__WORK INSTRUCTIONS__
The lines needed are those below that contain the word "checkered"; copy each one.

(Collected data)
--- START ---

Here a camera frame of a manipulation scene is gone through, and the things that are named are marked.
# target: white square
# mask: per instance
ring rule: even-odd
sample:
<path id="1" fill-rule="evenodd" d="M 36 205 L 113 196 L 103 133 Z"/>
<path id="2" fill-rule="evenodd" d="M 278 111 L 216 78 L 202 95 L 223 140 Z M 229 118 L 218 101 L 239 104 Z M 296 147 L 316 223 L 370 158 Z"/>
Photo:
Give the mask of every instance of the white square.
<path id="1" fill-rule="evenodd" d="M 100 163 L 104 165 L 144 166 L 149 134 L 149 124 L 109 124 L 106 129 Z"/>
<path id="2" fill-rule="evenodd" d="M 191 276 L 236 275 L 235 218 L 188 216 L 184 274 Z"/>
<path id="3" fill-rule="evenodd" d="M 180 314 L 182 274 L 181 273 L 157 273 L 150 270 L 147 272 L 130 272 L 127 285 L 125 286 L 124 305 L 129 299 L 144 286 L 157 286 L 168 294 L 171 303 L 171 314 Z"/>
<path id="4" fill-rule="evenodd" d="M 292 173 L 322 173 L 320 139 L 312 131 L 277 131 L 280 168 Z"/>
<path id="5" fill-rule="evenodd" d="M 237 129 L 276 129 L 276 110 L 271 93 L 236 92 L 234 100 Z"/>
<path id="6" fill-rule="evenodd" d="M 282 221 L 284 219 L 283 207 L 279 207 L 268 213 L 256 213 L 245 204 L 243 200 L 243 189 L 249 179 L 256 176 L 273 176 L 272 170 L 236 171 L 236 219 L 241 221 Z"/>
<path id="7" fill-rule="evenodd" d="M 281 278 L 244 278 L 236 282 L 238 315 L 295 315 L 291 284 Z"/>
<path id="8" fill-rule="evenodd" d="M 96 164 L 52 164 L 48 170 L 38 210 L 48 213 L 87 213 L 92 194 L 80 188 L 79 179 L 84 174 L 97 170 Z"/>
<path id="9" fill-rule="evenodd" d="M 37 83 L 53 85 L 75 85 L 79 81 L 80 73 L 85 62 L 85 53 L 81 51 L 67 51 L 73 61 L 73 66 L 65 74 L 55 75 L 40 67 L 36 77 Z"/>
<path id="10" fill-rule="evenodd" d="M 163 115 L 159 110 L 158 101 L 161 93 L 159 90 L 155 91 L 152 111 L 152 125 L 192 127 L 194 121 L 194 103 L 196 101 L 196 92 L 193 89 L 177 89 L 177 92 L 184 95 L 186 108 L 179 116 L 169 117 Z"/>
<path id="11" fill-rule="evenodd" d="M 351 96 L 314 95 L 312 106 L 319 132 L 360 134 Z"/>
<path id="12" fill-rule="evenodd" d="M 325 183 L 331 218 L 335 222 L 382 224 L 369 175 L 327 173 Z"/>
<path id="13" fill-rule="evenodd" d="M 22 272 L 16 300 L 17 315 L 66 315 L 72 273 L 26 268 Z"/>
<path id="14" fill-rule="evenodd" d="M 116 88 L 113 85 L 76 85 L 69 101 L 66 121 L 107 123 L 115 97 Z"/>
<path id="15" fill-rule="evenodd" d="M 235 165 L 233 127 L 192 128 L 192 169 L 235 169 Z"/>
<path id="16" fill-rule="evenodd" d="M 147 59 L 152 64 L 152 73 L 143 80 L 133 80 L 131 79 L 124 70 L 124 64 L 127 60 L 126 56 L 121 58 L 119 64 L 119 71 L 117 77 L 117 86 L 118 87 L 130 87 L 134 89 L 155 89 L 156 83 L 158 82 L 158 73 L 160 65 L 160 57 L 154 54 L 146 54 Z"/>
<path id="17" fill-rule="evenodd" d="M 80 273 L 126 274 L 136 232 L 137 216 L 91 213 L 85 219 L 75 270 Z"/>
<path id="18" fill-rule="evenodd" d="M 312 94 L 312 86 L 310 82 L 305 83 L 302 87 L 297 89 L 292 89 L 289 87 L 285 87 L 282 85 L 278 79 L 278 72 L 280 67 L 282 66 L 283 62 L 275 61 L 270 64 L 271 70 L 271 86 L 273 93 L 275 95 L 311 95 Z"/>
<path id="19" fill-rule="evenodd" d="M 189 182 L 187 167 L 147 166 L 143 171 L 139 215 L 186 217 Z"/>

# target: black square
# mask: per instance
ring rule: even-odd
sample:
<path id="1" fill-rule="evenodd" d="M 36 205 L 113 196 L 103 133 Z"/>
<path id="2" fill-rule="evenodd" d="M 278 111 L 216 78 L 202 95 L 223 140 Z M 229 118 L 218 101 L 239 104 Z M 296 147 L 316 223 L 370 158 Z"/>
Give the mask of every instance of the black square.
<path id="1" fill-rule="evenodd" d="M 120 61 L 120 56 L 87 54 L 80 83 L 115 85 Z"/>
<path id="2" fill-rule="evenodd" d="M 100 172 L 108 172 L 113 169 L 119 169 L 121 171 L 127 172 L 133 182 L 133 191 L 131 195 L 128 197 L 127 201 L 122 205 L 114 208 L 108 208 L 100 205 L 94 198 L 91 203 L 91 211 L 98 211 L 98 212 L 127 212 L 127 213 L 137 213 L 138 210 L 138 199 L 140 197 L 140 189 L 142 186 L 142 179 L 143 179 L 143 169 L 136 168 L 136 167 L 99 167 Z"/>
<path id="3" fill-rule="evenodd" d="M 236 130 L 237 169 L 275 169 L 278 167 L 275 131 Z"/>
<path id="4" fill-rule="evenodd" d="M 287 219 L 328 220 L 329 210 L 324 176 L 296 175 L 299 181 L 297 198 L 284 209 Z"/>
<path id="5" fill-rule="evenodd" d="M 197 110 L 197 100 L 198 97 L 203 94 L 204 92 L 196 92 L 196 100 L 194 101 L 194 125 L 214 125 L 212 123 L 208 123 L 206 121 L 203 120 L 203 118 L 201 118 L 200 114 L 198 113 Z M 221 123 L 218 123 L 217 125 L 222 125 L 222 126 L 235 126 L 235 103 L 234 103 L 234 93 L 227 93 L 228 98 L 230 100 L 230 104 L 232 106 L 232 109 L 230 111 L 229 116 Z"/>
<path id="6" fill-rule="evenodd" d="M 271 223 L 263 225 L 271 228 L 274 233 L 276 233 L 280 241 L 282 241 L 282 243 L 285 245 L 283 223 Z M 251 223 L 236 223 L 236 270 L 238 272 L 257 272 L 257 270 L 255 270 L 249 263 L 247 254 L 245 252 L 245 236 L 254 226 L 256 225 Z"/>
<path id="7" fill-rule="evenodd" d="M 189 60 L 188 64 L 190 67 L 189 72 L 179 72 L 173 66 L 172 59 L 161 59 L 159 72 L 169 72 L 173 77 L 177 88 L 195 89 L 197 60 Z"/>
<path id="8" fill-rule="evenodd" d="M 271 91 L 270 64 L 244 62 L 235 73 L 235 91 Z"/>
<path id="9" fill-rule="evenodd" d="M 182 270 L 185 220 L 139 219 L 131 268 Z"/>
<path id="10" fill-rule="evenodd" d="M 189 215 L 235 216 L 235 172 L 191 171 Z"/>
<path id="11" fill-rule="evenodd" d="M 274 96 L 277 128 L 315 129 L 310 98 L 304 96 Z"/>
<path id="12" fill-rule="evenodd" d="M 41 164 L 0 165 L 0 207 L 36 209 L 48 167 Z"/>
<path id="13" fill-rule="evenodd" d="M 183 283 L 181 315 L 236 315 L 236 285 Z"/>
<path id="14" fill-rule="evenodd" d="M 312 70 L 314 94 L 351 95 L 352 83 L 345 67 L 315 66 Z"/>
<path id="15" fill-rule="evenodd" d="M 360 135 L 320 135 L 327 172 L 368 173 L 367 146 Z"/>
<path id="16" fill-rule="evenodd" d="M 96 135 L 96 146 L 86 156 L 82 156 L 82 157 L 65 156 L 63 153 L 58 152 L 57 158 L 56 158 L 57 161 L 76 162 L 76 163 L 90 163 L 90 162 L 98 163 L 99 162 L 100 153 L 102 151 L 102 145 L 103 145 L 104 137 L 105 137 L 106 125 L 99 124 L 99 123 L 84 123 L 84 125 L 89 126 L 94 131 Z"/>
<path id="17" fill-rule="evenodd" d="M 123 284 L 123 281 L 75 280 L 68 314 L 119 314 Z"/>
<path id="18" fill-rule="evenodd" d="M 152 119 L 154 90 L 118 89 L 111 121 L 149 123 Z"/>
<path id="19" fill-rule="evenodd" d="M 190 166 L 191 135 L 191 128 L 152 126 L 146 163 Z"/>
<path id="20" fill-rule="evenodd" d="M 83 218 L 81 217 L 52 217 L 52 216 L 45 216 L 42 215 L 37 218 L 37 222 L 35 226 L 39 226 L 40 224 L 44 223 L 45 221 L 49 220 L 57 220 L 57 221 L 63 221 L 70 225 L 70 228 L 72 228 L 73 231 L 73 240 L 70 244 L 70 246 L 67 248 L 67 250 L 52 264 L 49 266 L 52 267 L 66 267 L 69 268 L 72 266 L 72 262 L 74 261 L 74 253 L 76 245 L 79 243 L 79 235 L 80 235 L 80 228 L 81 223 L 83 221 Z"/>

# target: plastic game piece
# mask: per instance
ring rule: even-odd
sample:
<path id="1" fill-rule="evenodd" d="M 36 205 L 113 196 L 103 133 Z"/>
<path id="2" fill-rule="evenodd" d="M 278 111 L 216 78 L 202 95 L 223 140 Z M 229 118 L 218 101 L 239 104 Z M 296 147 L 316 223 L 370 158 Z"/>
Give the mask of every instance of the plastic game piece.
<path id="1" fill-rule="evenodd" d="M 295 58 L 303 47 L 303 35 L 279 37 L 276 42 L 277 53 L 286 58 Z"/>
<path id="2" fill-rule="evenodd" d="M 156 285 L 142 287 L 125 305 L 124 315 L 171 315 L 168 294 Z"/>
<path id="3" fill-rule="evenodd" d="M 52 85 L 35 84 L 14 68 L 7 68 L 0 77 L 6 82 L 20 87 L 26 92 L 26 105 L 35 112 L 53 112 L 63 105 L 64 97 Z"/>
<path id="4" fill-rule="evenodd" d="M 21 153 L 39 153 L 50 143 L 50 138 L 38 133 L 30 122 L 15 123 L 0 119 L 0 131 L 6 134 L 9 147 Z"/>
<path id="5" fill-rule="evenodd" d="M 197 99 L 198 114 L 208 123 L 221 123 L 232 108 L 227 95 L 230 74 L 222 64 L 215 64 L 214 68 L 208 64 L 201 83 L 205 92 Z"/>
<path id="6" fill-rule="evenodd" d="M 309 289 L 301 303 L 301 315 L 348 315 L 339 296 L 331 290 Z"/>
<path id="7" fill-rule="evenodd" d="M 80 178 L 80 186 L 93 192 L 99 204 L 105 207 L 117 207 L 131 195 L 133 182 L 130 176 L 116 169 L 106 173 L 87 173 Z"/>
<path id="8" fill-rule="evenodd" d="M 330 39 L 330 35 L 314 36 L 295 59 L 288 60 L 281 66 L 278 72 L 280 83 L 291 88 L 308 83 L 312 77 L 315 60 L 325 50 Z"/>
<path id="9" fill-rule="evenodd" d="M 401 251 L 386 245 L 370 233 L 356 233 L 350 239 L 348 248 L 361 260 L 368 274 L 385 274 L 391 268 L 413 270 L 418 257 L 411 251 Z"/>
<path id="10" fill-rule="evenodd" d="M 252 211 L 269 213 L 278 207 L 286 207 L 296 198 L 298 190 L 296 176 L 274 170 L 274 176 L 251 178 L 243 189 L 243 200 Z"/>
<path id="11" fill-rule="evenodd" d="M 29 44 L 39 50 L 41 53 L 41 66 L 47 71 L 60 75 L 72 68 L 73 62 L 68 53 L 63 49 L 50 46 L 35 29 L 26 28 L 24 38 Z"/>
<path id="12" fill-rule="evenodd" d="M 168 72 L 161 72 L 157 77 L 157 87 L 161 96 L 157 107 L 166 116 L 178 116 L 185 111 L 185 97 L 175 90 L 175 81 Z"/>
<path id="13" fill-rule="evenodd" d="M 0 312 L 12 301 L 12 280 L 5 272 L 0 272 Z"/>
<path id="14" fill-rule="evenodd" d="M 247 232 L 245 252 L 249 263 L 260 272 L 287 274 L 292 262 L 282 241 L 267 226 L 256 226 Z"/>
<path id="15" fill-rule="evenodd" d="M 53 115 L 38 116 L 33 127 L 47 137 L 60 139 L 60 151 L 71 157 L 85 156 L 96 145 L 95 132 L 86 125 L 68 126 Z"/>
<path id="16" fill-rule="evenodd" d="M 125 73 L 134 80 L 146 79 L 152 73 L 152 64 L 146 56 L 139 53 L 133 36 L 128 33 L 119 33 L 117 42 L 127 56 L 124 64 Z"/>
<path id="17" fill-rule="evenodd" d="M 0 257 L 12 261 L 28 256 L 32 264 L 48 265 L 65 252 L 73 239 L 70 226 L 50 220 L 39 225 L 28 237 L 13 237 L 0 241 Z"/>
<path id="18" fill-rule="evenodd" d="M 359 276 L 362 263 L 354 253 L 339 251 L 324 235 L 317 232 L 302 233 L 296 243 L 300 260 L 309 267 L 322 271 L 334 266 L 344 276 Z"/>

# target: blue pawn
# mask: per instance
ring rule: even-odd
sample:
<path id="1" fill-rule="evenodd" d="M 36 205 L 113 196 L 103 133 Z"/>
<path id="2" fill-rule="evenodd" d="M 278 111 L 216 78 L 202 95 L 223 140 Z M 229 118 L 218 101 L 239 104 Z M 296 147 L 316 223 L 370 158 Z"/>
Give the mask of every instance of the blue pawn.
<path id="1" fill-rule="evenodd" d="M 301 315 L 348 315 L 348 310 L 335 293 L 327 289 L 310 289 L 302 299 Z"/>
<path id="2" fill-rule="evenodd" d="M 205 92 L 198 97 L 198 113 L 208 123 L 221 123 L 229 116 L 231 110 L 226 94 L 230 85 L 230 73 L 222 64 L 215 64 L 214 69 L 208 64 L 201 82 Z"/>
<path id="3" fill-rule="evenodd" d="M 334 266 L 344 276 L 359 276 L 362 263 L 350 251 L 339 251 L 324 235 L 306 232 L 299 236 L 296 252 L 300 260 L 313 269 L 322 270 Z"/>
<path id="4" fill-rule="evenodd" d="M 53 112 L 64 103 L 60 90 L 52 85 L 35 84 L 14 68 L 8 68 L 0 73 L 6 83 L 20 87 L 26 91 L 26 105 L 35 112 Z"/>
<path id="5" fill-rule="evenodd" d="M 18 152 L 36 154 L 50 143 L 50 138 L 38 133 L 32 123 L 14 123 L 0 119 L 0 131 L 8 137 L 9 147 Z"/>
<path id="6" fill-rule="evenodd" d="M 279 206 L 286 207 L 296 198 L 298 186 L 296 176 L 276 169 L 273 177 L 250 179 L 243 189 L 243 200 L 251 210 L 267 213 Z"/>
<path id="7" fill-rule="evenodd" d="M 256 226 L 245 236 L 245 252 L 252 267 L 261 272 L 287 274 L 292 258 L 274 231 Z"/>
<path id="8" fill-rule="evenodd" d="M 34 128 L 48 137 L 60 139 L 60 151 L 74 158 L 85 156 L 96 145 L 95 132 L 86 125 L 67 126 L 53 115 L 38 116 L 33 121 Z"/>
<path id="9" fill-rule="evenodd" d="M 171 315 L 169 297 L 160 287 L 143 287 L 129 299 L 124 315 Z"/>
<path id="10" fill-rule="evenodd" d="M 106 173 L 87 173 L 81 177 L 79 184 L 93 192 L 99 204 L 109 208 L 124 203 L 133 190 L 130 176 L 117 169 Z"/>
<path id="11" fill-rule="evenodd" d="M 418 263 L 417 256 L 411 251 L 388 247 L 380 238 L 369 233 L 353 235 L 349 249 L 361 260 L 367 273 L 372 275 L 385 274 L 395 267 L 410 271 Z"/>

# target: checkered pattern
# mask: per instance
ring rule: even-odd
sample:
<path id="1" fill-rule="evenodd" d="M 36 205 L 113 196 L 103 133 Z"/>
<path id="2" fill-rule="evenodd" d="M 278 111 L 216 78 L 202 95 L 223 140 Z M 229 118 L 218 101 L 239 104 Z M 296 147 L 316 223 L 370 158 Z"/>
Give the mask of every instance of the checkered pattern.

--- END ---

__OUTPUT FOR THIS TASK__
# target: checkered pattern
Give the mask of every instance of the checkered pattern.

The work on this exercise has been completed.